= 2018 US Open Series =

In tennis, the 2018 US Open Series was the fifteenth edition of the US Open Series, which comprises]d a group of hard court tournaments that started on July 23, 2018 in Atlanta and concluded in Connecticut for the women and in Winston-Salem for the men on August 26, 2018. This edition consisted of three separate men's tournaments and three women's tournaments, with the Western & Southern Open hosting both a men's and women's event. The series was headlined by two ATP World Tour Masters 1000 and two WTA Premier 5 events.

==Tournament Schedule==

| Legend |
|---|
| Grand Slam Event |
| ATP Masters 1000 and WTA Premier 5 |
| ATP World Tour 500 and WTA Premier |
| ATP World Tour 250 and WTA International |

| Week | Date | Men's Events | Women's Events |
|---|---|---|---|
| 1 | July 23 – July 29 | Atlanta BB&T Atlanta Open 2018 Champion: USA John Isner | No Series Event Held This Week |
| 2 | July 30 – August 5 | No Series Event Held This Week | San Jose Silicon Valley Classic 2018 Champion: ROU Mihaela Buzărnescu |
| 3 | August 6 – August 12 | Toronto Rogers Cup presented by National Bank 2018 Champion: ESP Rafael Nadal | Montreal Rogers Cup presented by National Bank 2018 Champion: ROU Simona Halep |
| 4 | August 13 – August 19 | Cincinnati Western & Southern Open 2018 Champion: SRB Novak Djokovic | Cincinnati Western & Southern Open 2018 Champion: NED Kiki Bertens |
| 5 | August 20 – August 26 | Winston-Salem Winston-Salem Open 2018 Champion: RUS Daniil Medvedev | New Haven Connecticut Open 2018 Champion: BLR Aryna Sabalenka |
| 6–7 | August 27 – September 9 | New York US Open 2018 Champion: SRB Novak Djokovic | New York US Open 2018 Champion: JPN Naomi Osaka |

==Week 1==

===ATP – BB&T Atlanta Open===

John Isner was the defending champion and successfully defended his title, defeating Ryan Harrison in a rematch of the 2017 final, 5–7, 6–3, 6–4.

==Week 2==

===WTA – Silicon Valley Classic (San Jose)===

Madison Keys was the defending champion, but withdrew due to a wrist injury.

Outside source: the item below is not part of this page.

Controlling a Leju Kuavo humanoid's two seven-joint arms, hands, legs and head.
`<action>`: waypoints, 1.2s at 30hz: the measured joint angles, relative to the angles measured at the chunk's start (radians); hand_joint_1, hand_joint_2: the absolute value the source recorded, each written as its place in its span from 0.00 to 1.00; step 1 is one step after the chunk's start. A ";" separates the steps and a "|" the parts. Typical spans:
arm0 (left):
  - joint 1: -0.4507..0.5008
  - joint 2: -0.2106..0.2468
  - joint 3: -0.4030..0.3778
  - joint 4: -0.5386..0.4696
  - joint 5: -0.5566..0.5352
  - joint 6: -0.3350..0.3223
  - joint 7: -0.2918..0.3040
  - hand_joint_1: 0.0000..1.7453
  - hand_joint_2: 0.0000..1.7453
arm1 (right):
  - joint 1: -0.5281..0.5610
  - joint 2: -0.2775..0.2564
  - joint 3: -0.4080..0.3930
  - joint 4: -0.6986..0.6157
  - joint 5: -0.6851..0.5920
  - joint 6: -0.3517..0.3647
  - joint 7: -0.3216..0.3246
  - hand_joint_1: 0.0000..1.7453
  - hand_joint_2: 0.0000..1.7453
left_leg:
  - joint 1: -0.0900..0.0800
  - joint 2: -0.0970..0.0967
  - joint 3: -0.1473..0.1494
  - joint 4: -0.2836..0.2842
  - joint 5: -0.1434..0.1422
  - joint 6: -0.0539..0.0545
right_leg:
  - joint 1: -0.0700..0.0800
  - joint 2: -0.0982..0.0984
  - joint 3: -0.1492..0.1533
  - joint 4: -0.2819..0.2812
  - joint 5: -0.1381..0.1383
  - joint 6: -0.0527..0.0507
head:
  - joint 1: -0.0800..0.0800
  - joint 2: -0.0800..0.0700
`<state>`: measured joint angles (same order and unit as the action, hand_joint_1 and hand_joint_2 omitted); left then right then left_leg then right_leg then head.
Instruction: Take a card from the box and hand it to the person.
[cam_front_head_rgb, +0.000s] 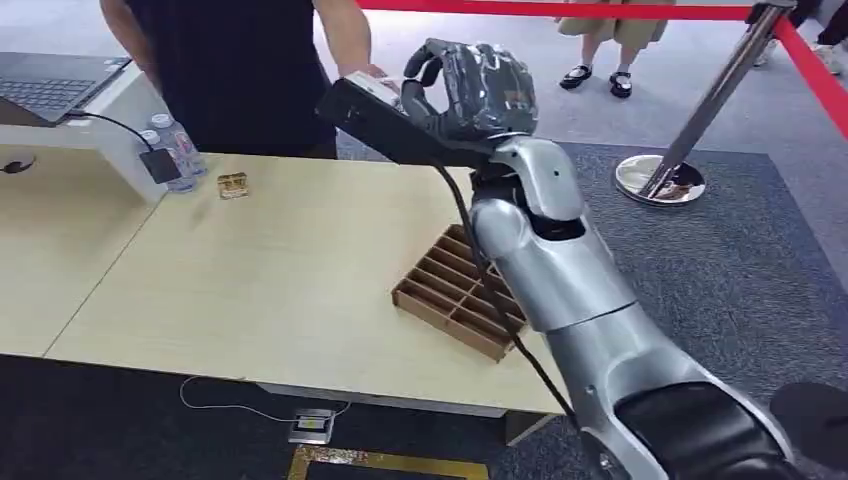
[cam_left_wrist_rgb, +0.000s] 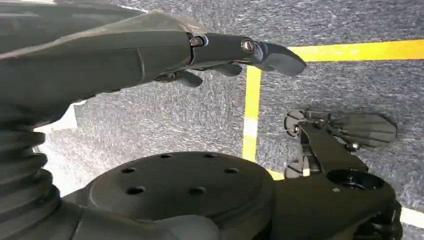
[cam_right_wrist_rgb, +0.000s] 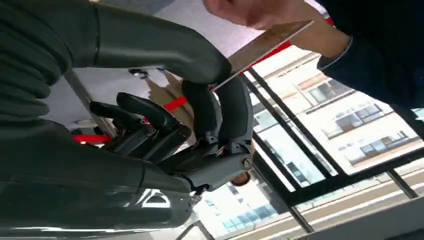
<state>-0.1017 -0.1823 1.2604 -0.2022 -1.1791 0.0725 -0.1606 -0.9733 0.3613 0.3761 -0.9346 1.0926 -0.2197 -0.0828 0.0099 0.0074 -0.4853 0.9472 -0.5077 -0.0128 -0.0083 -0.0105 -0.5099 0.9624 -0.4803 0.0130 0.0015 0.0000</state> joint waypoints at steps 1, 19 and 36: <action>0.000 0.000 0.000 0.000 0.000 -0.001 -0.001 0.00 1.00 | -0.007 0.000 0.003 0.000 -0.001 -0.005 -0.001 1.00 1.00 | 0.000 0.000 0.000 0.000 0.000 0.000 | 0.000 0.000 0.000 0.000 0.000 0.000 | 0.000 0.000; -0.001 -0.002 -0.001 0.000 -0.013 -0.008 -0.004 0.00 1.00 | -0.072 -0.006 0.011 0.055 -0.019 -0.037 -0.010 1.00 1.00 | 0.000 0.000 0.000 0.000 0.000 0.000 | 0.000 0.000 0.000 0.000 0.000 0.000 | 0.000 0.000; -0.002 -0.005 -0.001 0.000 -0.014 -0.006 0.002 0.00 1.00 | -0.094 -0.012 0.012 0.100 -0.045 -0.042 -0.012 1.00 1.00 | 0.000 0.000 0.000 0.000 0.000 0.000 | 0.000 0.000 0.000 0.000 0.000 0.000 | 0.000 0.000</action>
<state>-0.1033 -0.1877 1.2593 -0.2022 -1.1929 0.0660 -0.1587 -1.0669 0.3491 0.3883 -0.8347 1.0472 -0.2617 -0.0946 0.0099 0.0074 -0.4852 0.9472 -0.5077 -0.0128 -0.0083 -0.0105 -0.5100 0.9624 -0.4802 0.0130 0.0019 0.0000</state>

Mihaela Buzărnescu won her first WTA Tour singles title, defeating Maria Sakkari in the final, 6–1, 6–0.

==Week 3==

===ATP – Rogers Cup (Toronto)===

Alexander Zverev was the defending champion, but lost in the quarterfinals to Stefanos Tsitsipas.

Rafael Nadal won his fourth Rogers Cup title, defeating Tsitsipas in the final, 6–2, 7–6^{(7–4)}.

===WTA – Rogers Cup (Montreal)===

Elina Svitolina was the defending champion, but she lost to Sloane Stephens in the semifinals.

World No. 1 Simona Halep won the title, defeating Stephens in the final, 7–6^{(8–6)}, 3–6, 6–4.

==Week 4==

===ATP – Western & Southern Open (Cincinnati) ===

Grigor Dimitrov was the defending champion, but lost to Novak Djokovic in the third round.

Djokovic won the title, defeating Roger Federer in the final, 6–4, 6–4, becoming the first player to win all nine ATP Masters 1000 events since its inception in 1990.

===WTA – Western & Southern Open (Cincinnati) ===

Garbiñe Muguruza was the defending champion, but lost in the second round to Lesia Tsurenko.

Kiki Bertens won her first hard court & Premier 5 level title by beating Simona Halep in the final, 2–6, 7–6^{(8–6)}, 6–2.

==Week 5==

===ATP – Winston-Salem Open ===

Roberto Bautista Agut was the defending champion but chose not to participate this year.

Daniil Medvedev won the title, defeating Steve Johnson in the final, 6–4, 6–4.

===WTA – Connecticut Open (New Haven)===

Daria Gavrilova was the defending champion, but lost to Aryna Sabalenka in the second round.

Sabalenka went on to win her first WTA Tour title, defeating Carla Suárez Navarro in the final, 6–1, 6–4.

==Weeks 6–7==

===ATP – US Open (New York)===

Rafael Nadal was the defending champion, but retired in his semifinal match against Juan Martín del Potro.

Novak Djokovic won the title, his third at the US Open and 14th Grand Slam title overall, tying Pete Sampras, defeating del Potro in the final, 6–3, 7–6^{(7–4)}, 6–3.

===WTA – US Open (New York)===

Sloane Stephens was the defending champion, but lost to Anastasija Sevastova in the quarterfinals.

Naomi Osaka won the title by defeating Serena Williams in the final, 6–2, 6–4.